The real key to storage is to minimize air flow. Closed tool boxes, larger tools covered with sort of slip-cover things. For my table saw I use a large piece of sort of plasticized cloth which is waterproof and slick on one side, and soft fabric on the other side. I bought it at a fabric store. For smaller power tools I have little custom covers that fir over them.

Things like planes and chisels I keep waxed. Paste wax is a good way to go. It's basically caranuba or some other wax mixed with a solvent like mineral sprits, which makes a paste-substance that you smear on tools. When the mineral spirits evaporates a bit you buff off the excess wax. Several coats is recommended, I use as many as 4 or 5 coats on planes. Reapplied perhaps monthly or when I think they need it. I use boeshield t-9 on larger iron surfaces. Excellent stuff. Will protect tools for months, and provides a slick surface. A well protected table saw table is like an ice hockey table.

Keep everything out of the open. Keep it in drawers, cabinets, boxes, whatever. Seriously. You can increase the life of your tools dramatically with that one tip.
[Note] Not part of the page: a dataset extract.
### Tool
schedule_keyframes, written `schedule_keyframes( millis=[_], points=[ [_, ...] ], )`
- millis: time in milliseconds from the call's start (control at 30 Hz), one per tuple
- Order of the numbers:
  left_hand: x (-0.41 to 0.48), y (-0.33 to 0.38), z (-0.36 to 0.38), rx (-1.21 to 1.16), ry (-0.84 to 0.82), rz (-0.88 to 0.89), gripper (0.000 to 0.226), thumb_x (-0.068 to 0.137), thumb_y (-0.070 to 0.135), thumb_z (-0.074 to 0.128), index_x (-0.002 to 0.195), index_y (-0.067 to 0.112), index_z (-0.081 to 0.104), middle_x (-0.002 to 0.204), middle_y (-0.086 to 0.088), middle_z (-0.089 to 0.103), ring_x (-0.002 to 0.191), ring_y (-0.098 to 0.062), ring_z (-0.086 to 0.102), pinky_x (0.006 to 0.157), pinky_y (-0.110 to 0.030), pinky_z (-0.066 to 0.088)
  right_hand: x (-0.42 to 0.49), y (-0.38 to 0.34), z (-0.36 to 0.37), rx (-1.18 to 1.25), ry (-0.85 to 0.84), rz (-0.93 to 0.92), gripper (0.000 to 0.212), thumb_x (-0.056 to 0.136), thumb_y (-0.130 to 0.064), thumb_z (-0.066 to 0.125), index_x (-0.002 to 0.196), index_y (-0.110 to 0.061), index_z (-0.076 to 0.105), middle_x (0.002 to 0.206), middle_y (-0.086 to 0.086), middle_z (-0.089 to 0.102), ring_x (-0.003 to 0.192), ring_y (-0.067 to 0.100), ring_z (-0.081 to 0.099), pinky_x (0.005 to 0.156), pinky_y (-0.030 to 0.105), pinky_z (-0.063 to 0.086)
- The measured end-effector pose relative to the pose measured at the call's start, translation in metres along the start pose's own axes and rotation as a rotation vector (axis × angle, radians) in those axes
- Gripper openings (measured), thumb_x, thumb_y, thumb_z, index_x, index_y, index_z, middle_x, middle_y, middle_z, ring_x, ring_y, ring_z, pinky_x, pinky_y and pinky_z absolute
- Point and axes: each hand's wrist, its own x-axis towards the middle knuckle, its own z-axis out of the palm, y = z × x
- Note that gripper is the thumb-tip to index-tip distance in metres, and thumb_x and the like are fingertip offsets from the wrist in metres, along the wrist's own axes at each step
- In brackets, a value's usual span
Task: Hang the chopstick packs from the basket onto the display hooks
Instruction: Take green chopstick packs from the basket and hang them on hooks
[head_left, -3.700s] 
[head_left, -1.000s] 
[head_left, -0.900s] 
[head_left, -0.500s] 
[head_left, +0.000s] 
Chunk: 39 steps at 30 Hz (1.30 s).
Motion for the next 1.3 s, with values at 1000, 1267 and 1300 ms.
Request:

Don't throw anything away. There is a thriving tool market. If you've mostly got workmanlike tools you are not going to get rich selling them but people will pay for them (ebay). Try to know what you're selling before you sell it, you'll get more. You might have a collectors piece or two. People will sometimes pay lots of money for what looks like rusted crap to you. I buy lots of old tools, I don't often buy new hand tools. The old stuff is great. Hell, most of my power tools are older than me. Most of my hand tools are older than my dad. They weren't fooling around when they made that stuff.

If you need specific advice on a given tool, how to clean, what it is, what to do with it, I can probably help you out if you have pictures. When I was starting out I got some great books at Half Price Books, they all seem to have one or two basic books on traditional hand tools.
posted by RustyBrooks at 6:53 PM on May 10, 2004


Penetrol is a good, durable coating oil for use after you've cleaned up metal or wooden tool parts. It's not a lubricant, but a "drying" coating. For rusty stuff, I scrub with penetrol and a scotchbrite, wipe off, then wipe on a fresh penetrol coating. Worked for years on tools stored (and used) on a cruising sailboat.